PFPL Chapter 17 Abstract Types
Please refer this link from page 151 to 158.
Data Abstraction and Existential Types
Data abstraction has great importance for structuring programs. The main idea is to introduce an interface that serves as a contract between the client and implementor of an abstract type. The interface specifies
- what client relies on to continue its work.
- what implementor must provide to satisfy the contract.

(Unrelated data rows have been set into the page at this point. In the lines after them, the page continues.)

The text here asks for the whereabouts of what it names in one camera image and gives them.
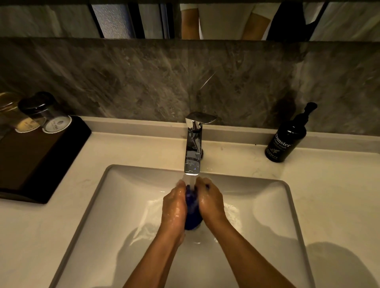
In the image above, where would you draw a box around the person's right hand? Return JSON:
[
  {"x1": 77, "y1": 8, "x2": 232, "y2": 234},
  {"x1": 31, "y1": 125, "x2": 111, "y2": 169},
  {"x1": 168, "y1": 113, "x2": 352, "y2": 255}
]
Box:
[{"x1": 194, "y1": 177, "x2": 227, "y2": 229}]

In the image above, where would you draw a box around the person's left hand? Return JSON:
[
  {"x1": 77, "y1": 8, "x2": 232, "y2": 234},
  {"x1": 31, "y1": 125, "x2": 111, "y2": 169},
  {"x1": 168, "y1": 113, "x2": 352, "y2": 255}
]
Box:
[{"x1": 161, "y1": 179, "x2": 189, "y2": 238}]

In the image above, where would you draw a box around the blue object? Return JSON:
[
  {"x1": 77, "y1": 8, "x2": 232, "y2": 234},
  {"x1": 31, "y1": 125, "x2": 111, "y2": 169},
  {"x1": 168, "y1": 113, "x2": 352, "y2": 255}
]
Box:
[{"x1": 184, "y1": 185, "x2": 210, "y2": 231}]

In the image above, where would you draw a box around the person's right forearm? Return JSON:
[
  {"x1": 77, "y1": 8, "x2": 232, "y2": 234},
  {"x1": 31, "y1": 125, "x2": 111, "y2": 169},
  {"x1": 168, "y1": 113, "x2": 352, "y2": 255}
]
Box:
[{"x1": 204, "y1": 217, "x2": 298, "y2": 288}]

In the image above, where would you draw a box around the person's left forearm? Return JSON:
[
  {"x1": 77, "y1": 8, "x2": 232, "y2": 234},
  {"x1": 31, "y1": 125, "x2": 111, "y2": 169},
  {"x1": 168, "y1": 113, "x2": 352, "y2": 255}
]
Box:
[{"x1": 122, "y1": 223, "x2": 186, "y2": 288}]

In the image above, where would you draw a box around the white rectangular sink basin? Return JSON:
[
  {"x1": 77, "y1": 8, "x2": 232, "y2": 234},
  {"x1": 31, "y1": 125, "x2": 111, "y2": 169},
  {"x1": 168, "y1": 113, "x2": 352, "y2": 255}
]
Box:
[{"x1": 49, "y1": 164, "x2": 316, "y2": 288}]

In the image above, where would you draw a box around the chrome faucet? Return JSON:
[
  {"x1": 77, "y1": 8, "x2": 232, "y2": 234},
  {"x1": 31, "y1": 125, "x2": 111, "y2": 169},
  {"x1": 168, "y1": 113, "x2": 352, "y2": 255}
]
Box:
[{"x1": 183, "y1": 112, "x2": 218, "y2": 175}]

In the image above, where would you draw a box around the black pump soap bottle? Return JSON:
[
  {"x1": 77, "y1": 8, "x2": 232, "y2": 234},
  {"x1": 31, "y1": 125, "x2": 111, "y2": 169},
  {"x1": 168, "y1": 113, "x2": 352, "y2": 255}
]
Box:
[{"x1": 264, "y1": 102, "x2": 318, "y2": 163}]

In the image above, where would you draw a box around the dark wooden tray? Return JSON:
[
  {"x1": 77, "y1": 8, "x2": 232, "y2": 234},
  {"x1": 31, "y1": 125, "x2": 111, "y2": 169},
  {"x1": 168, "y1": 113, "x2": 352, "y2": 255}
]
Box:
[{"x1": 0, "y1": 115, "x2": 92, "y2": 205}]

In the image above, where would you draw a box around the wall mirror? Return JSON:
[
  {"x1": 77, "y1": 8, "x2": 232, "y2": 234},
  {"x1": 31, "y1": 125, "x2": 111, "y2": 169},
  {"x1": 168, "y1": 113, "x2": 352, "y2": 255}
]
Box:
[{"x1": 0, "y1": 0, "x2": 380, "y2": 42}]

The interface serves to isolate the client from implementor so that they can be developed isolated. This property is called representation independence for abstract type.
Existential types are introduced in extending language F in formalizing data abstraction.

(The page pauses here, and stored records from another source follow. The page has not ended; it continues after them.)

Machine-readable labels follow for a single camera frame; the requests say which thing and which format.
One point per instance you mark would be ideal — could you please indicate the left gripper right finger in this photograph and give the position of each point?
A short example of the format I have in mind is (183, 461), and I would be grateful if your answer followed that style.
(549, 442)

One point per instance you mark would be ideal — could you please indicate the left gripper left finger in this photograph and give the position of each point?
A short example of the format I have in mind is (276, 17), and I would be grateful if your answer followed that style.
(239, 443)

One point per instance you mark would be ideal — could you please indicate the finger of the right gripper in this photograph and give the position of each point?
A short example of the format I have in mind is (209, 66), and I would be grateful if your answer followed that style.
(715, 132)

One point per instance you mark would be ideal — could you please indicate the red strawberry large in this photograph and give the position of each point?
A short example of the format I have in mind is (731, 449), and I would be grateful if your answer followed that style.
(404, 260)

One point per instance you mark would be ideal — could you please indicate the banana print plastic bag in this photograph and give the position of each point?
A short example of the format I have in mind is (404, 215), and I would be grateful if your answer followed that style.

- Interfaces are existential types that provide a collection of operations on unspecified, or abstract types.
- Implementations are packages, introduction forms of existential types.
- Clients are uses of corresponding elimination form.
Existential Types
The syntax of FE extends F with
$$
\begin{align}
\text{Typ }\tau::=&&\exists(t.\tau)&&\exists(t.\tau)&&\text{interface}\\
\text{Exp }e::=&&\text{pack}\lbrace t.\tau\rbrace\lbrace\rho\rbrace(e)&&\text{pack }\rho\text{ with }e\text{ as }\exists(t.\tau)&&\text{implementation}\\
&&\text{open}\lbrace t.\tau\rbrace\lbrace\rho\rbrace(e_1;t,x.e_2)&&\text{open }e_1\text{ as }t\text{ with }x:\tau\text{ in }e_2&&\text{client}
\end{align}
$$
Introduction form $\exists(t.\tau)$ is a package of form $\text{pack }\rho\text{ with }e\text{ as }\exists(t.\tau)$, where $\rho\text{ type}$ and $e:\lbrack\rho/t\rbrack\tau$.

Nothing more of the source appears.